Task instructions → Reproduce precisely the lines of the listing below, starting with the line that contains "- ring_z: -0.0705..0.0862" and stopping after the line that contains "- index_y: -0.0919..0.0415"; include nothing else.

Input data →
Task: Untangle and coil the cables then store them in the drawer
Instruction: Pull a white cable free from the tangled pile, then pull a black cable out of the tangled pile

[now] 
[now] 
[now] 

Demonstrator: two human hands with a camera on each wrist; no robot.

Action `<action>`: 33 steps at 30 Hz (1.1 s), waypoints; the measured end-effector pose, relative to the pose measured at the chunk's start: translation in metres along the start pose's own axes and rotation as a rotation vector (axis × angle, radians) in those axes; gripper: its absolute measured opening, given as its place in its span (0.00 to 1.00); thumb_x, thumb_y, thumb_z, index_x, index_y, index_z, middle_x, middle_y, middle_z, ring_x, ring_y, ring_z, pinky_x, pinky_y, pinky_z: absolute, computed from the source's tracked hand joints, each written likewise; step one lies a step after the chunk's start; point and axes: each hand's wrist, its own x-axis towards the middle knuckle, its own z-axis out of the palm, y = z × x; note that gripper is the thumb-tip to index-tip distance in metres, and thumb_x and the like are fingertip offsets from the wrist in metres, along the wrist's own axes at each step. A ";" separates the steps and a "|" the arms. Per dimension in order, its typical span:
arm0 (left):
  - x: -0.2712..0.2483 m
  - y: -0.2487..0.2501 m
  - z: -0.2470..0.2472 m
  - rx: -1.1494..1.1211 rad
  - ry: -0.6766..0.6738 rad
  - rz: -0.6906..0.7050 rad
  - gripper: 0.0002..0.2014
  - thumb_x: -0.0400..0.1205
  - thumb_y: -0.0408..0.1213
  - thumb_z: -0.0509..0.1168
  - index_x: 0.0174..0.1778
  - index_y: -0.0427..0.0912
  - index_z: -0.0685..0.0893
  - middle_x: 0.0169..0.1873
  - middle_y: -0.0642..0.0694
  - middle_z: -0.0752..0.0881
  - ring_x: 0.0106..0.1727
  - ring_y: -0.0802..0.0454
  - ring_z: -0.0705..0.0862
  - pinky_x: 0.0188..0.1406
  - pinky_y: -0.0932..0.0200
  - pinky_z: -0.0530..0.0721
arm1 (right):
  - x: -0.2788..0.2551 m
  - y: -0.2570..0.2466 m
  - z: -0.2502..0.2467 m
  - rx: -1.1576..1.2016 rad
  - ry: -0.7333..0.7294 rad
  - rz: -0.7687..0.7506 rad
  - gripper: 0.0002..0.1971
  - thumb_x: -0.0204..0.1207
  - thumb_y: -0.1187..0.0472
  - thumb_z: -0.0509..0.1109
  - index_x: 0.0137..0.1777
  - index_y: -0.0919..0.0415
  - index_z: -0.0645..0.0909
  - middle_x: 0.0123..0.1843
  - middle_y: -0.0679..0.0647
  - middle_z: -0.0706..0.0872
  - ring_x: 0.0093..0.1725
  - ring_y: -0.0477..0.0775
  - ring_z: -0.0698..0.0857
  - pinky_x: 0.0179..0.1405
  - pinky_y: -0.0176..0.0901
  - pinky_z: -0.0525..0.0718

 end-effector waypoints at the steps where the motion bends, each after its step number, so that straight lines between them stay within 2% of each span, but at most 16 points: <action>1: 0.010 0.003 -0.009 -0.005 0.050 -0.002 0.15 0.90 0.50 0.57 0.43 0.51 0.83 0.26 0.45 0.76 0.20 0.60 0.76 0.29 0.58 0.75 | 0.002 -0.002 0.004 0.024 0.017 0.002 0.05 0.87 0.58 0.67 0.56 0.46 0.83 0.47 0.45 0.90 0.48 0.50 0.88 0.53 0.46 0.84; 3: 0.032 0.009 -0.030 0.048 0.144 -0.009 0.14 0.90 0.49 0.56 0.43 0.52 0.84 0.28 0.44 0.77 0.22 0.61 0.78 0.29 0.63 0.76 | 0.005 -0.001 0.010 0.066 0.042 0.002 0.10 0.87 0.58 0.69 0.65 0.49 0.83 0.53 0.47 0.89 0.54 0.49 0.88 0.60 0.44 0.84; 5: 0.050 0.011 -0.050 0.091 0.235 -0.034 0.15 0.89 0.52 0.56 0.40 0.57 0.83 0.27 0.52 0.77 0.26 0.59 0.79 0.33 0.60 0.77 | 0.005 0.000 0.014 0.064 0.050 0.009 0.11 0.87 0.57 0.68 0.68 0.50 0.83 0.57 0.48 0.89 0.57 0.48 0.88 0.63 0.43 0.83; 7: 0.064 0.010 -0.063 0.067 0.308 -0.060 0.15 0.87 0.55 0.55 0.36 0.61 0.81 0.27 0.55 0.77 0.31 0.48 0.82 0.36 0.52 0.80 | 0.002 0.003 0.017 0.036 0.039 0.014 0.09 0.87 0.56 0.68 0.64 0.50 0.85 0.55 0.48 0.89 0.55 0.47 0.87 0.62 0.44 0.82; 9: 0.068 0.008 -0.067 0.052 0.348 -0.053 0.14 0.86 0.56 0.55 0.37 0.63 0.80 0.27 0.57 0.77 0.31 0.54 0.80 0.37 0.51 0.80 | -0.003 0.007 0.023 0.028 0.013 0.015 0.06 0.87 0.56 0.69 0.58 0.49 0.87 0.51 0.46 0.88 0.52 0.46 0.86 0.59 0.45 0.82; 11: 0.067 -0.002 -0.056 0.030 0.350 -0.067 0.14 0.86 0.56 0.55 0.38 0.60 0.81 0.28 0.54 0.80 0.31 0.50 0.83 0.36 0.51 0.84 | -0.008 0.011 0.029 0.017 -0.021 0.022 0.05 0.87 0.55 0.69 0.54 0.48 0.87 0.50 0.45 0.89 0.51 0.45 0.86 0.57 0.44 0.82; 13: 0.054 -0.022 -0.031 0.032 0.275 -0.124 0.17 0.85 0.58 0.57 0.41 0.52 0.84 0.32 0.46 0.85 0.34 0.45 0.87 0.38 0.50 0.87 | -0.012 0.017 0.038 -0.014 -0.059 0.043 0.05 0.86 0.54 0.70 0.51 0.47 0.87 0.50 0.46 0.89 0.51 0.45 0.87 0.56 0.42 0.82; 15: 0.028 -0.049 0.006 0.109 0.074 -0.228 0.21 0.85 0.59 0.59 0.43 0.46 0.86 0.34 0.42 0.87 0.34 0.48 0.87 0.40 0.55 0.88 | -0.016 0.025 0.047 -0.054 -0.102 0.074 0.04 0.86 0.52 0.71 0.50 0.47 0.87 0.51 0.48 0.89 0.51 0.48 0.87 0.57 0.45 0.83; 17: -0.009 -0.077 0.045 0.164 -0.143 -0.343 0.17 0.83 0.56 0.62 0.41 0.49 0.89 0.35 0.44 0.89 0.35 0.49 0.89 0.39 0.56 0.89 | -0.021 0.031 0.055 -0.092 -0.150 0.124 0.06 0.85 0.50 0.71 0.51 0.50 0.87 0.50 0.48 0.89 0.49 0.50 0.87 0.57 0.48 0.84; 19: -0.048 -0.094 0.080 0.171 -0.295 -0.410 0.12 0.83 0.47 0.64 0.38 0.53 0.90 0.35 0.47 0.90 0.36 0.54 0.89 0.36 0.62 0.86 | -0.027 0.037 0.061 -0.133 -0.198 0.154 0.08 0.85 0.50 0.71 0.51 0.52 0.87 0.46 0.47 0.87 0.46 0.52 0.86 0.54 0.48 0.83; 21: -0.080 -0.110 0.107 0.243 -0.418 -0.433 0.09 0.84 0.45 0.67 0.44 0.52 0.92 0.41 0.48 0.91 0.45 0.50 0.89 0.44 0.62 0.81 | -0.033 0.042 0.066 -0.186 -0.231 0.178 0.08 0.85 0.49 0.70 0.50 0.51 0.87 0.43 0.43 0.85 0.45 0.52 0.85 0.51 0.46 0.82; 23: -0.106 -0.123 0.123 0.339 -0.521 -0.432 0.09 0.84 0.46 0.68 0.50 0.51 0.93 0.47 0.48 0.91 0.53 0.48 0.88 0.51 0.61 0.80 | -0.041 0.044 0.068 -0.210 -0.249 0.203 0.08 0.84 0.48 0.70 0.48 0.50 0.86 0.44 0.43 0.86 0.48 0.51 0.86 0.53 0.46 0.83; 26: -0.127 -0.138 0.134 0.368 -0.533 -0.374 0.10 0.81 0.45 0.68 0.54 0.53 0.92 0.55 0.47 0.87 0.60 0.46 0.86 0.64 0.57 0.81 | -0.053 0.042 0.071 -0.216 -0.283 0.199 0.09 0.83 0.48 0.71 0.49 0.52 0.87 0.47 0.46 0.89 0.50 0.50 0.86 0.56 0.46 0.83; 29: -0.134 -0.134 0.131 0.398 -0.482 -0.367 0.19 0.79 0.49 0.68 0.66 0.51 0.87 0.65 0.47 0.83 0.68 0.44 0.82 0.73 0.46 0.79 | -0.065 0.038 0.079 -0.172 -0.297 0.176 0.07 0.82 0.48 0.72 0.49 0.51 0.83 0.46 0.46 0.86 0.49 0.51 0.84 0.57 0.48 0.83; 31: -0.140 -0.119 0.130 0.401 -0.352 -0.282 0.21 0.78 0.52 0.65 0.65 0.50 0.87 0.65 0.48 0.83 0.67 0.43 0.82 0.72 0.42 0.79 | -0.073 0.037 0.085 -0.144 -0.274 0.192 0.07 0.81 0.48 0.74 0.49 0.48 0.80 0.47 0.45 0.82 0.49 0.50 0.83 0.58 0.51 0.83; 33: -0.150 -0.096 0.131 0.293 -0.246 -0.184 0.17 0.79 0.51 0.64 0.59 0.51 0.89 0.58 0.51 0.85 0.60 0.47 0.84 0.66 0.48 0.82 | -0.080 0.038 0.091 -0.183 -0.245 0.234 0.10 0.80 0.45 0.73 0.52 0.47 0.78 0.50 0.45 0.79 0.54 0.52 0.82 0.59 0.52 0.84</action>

Solution to the problem →
  - ring_z: -0.0705..0.0862
  - pinky_x: 0.0188..0.1406
  - pinky_y: -0.0932..0.0200
  - pinky_z: -0.0530..0.0721
arm1 (right):
  - x: -0.2788..0.2551 m
  - y: -0.2570..0.2466 m
  - z: -0.2502..0.2467 m
  - rx: -1.1576..1.2016 rad
  - ry: -0.7333..0.7294 rad
  - rz: -0.7687..0.7506 rad
  - gripper: 0.0002..0.1971
  - thumb_x: -0.0204..0.1207
  - thumb_y: -0.1187..0.0472
  - thumb_z: -0.0509..0.1109
  - index_x: 0.0137..0.1777
  - index_y: -0.0919..0.0415

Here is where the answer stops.